_Data for review_.

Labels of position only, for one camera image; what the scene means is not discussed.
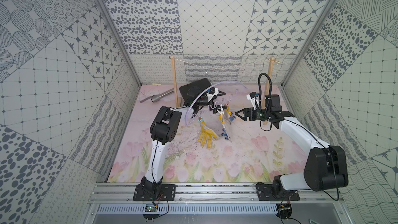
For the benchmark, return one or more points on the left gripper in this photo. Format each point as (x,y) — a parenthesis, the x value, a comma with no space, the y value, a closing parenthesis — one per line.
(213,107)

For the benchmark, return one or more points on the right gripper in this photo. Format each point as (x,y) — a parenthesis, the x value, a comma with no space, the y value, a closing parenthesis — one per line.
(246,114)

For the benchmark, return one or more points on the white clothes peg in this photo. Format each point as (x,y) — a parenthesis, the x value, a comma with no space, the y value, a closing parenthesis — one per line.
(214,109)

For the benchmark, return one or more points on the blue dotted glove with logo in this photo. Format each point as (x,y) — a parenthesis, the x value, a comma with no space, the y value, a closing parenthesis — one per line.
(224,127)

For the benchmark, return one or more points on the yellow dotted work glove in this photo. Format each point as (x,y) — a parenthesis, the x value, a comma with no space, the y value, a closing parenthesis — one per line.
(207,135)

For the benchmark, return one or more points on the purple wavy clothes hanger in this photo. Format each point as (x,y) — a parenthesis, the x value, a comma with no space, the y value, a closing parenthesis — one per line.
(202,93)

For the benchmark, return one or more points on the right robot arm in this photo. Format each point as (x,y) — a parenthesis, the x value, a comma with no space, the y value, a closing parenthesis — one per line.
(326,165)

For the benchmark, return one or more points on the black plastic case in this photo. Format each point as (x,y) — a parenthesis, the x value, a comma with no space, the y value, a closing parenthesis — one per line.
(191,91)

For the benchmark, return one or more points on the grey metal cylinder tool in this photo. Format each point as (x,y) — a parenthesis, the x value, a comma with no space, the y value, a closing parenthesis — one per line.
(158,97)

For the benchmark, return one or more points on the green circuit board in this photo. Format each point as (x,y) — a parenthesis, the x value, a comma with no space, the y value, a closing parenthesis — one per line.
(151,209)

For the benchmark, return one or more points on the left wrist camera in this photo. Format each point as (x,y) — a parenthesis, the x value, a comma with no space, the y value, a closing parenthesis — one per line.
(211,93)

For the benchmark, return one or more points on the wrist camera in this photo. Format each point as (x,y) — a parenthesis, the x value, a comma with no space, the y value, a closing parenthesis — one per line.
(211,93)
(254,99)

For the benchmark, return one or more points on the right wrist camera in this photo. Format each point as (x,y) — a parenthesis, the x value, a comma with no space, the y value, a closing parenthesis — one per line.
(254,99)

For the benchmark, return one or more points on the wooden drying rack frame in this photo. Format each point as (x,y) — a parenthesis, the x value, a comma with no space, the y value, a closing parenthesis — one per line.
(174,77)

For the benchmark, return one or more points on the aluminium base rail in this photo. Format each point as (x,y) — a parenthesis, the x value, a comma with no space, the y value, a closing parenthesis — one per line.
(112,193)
...
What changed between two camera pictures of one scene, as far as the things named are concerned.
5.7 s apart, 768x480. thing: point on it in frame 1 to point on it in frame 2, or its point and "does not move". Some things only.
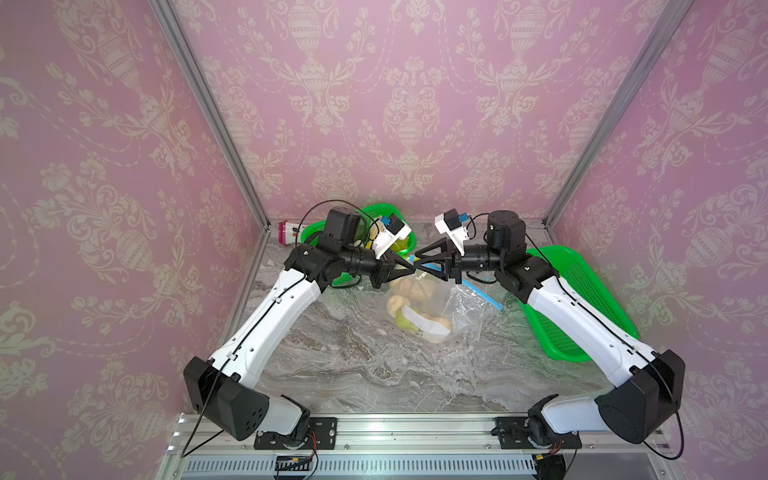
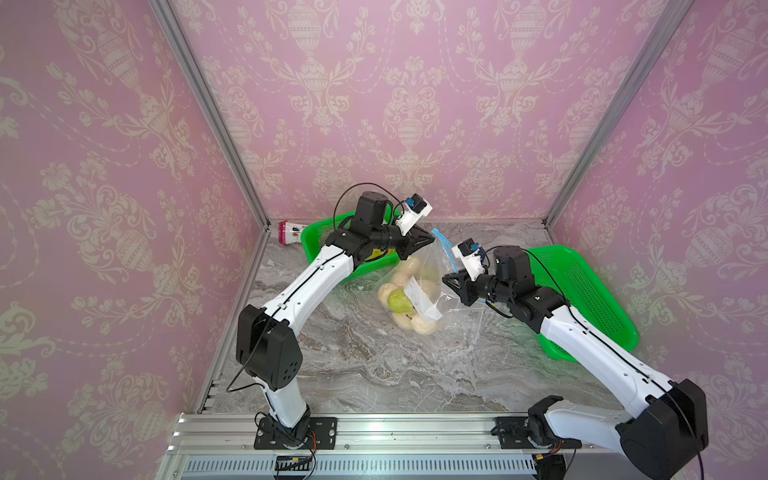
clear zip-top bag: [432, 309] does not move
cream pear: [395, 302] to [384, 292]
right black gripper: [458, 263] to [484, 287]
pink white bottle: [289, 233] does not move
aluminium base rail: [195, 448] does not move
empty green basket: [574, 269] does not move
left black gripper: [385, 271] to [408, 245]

_Problem_. Keeping every character as it is, restate the lines above that run from the line with "right black gripper: [458, 263] to [484, 287]" through the line with "left black gripper: [385, 271] to [408, 245]", both included, and nothing else.

_Solution to this task_.
right black gripper: [458, 263] to [484, 287]
pink white bottle: [289, 233] does not move
aluminium base rail: [195, 448] does not move
empty green basket: [574, 269] does not move
left black gripper: [385, 271] to [408, 245]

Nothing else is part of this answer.